Tuesday’s data came on the heels of a disappointing read on existing home sales, which dropped 6.6% last month (figure below), to a six-month nadir.
The demand story really hasn’t changed all that much, something NAR chief economist Lawrence Yun was keen to emphasize earlier this week. “Even with the decline in sales, days on the market is swift [and] prices are rising strongly,” he said. “Demand isn’t disappearing from the marketplace… it really is a lack of supply.”
Mortgage rates have risen fairly sharply, albeit from record low levels (figure below). According to Bloomberg Economics, the 30-year mortgage rate would need to eclipse 4%, before affordability concerns would dent momentum in 2021.
One potential problem is that mortgage rates are rising just as prices are soaring and the spring selling season looms. More simply: The equation is becoming more economically challenging for would-be buyers.
“Winter storms and generally cold conditions deterred buyers” in February, but “sales are likely to bounce back in March,” ING said, before cautioning that “rising mortgage rates and a dearth of supply are a constraint over the longer term [while] surging house prices could create a major headache for the Fed.”

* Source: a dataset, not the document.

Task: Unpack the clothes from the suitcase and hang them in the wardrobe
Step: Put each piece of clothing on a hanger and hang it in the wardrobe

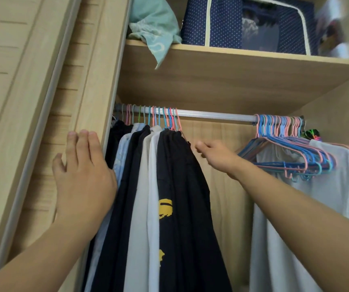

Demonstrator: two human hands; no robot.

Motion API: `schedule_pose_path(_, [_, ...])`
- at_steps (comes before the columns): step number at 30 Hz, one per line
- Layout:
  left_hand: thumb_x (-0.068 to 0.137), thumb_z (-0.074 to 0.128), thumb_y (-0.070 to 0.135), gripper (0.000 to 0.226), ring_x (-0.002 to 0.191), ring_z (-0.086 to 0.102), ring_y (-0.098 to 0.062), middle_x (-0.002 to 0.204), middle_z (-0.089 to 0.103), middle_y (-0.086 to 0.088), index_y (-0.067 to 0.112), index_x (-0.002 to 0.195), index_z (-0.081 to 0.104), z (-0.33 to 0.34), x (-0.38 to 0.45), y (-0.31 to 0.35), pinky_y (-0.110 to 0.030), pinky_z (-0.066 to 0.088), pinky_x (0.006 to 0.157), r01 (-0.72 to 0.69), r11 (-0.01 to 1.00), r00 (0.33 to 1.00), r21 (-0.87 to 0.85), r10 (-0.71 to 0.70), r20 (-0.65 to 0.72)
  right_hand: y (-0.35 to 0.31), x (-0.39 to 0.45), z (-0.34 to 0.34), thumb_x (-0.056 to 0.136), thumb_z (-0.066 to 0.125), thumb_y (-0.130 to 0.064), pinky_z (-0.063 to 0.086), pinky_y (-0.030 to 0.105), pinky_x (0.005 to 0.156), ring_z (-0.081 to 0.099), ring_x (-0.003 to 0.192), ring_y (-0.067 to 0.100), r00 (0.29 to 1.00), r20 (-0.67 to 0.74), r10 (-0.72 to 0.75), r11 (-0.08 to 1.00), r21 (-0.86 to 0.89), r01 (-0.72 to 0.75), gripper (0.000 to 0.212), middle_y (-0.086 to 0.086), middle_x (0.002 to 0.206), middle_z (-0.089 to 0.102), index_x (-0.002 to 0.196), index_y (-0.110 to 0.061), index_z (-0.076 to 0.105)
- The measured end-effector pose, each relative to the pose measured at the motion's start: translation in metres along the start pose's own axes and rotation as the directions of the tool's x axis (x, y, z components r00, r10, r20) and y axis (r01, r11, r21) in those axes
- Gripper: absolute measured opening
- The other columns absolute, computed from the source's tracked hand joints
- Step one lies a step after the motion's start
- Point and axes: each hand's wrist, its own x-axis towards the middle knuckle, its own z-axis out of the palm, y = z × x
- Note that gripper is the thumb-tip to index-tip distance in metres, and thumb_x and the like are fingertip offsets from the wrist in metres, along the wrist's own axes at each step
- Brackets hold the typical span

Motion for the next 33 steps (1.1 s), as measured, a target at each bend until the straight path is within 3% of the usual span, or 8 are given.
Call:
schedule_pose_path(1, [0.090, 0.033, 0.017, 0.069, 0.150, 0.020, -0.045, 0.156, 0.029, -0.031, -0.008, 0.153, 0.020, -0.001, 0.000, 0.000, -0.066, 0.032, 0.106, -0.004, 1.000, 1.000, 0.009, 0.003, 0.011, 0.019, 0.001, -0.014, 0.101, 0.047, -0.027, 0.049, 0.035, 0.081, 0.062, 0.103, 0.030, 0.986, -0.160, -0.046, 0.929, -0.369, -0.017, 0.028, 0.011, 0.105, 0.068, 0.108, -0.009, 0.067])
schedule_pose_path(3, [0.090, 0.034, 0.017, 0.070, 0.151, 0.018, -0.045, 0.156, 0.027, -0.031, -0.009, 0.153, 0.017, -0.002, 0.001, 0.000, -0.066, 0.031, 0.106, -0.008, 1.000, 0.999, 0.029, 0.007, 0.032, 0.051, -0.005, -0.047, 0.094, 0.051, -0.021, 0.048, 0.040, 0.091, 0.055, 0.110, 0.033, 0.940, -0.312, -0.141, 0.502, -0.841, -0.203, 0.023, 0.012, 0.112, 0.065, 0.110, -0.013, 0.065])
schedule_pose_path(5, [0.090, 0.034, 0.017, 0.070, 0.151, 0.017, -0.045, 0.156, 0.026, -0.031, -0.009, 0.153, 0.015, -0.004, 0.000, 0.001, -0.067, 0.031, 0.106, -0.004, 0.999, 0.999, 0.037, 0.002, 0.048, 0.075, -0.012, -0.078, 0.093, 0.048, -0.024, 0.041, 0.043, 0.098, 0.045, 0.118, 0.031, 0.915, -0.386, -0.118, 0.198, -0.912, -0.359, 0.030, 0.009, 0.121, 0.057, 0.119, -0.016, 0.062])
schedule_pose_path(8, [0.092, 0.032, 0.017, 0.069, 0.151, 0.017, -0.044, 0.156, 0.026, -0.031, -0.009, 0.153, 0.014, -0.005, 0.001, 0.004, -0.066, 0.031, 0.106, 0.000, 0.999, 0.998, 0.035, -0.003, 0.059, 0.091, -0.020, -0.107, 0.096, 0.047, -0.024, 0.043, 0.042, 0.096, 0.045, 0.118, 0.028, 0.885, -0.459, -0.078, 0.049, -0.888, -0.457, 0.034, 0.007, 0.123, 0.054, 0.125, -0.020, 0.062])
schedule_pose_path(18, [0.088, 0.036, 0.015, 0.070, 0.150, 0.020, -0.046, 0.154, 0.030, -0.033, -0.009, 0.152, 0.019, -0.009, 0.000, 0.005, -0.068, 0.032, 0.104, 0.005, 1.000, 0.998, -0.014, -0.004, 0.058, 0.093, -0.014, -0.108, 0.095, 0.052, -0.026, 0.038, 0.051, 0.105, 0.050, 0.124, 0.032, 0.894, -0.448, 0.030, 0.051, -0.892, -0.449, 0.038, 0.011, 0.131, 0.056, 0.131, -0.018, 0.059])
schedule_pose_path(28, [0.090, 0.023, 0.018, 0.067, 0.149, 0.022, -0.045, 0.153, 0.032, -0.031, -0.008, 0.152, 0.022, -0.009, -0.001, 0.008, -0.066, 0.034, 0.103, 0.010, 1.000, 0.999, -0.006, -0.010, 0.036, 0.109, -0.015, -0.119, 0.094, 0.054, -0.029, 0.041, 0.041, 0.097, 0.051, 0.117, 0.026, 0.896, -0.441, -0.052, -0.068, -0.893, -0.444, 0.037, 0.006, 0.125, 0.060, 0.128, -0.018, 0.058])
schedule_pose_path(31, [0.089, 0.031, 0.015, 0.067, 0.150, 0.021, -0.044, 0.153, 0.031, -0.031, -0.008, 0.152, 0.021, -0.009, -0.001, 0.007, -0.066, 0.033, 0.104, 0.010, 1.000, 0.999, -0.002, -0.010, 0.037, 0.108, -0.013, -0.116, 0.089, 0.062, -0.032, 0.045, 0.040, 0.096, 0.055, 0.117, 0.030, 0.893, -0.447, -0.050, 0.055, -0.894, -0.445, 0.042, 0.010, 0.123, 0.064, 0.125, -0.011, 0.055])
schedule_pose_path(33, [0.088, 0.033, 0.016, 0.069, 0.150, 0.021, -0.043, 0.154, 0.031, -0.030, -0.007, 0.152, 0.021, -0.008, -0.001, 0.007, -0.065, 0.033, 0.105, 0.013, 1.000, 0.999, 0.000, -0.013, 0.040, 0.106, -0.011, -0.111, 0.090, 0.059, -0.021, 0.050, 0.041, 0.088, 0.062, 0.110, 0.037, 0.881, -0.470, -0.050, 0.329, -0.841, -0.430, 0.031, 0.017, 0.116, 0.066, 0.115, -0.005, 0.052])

February’s new home sales data showed the median new home price rose 5.3% (YoY) to $349,400. The average selling price was $416,000.
Months’ supply in February was 4.8.
That was up from 3.8 in January. The monthly rise was tied for the second-largest MoM jump in more than a decade.
“Demand isn’t disappearing from the marketplace… it really is a lack of supply,” quoth the King of the Realtor-Economists as the months-of-supply graph ticked upward on the screen behind him.
I suppose both things are possible, of course, if urban dwellers are creating a glut of condo and apt listings as they go searching for the perfect suburban McMansion. NAR doesn’t break down months-of-supply by segment, so I may never know.